- **Aim of the task**
Search the data for the string "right" and copy each line in which it appears.

-- Dataset content follows --

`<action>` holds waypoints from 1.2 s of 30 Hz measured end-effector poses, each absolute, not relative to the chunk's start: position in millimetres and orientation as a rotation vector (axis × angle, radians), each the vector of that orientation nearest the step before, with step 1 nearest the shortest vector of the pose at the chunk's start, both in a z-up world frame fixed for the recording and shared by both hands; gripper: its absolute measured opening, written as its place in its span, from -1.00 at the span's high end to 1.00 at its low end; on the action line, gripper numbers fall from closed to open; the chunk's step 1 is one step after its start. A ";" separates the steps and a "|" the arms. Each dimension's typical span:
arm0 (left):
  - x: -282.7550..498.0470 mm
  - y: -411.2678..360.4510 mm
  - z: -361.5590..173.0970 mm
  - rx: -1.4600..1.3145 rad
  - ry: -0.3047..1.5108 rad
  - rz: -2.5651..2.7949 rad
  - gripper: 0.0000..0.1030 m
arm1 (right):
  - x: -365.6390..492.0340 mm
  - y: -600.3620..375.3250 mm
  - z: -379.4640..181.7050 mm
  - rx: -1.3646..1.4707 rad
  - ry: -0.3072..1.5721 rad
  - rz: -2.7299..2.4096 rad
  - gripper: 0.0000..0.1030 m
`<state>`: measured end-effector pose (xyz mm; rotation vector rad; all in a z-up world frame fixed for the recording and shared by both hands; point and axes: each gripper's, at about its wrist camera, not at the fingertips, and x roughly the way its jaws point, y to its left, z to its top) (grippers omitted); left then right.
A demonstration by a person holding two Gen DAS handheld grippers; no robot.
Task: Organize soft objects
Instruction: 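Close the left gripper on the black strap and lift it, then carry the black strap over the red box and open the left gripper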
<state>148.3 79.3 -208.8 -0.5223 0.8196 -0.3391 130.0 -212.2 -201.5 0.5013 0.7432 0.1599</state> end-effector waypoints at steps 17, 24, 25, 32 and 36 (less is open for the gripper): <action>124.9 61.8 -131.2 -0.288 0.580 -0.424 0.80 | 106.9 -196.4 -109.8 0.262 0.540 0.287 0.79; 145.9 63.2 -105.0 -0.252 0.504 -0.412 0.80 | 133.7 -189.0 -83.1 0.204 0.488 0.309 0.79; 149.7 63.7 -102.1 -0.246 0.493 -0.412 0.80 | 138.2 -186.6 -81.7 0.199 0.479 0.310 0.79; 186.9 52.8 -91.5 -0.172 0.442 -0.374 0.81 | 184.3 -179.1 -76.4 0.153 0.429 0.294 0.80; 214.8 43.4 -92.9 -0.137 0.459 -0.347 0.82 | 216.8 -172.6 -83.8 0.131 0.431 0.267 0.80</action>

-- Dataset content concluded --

- **Finished task**
arm1 (right):
`<state>`: measured end-effector pose (xyz mm; rotation vector rad; all in a z-up world frame fixed for the recording and shared by both hands; point and axes: each gripper's, at about its wrist camera, not at the fingertips, and x roughly the way its jaws point, y to its left, z to its top) (grippers omitted); left then right.

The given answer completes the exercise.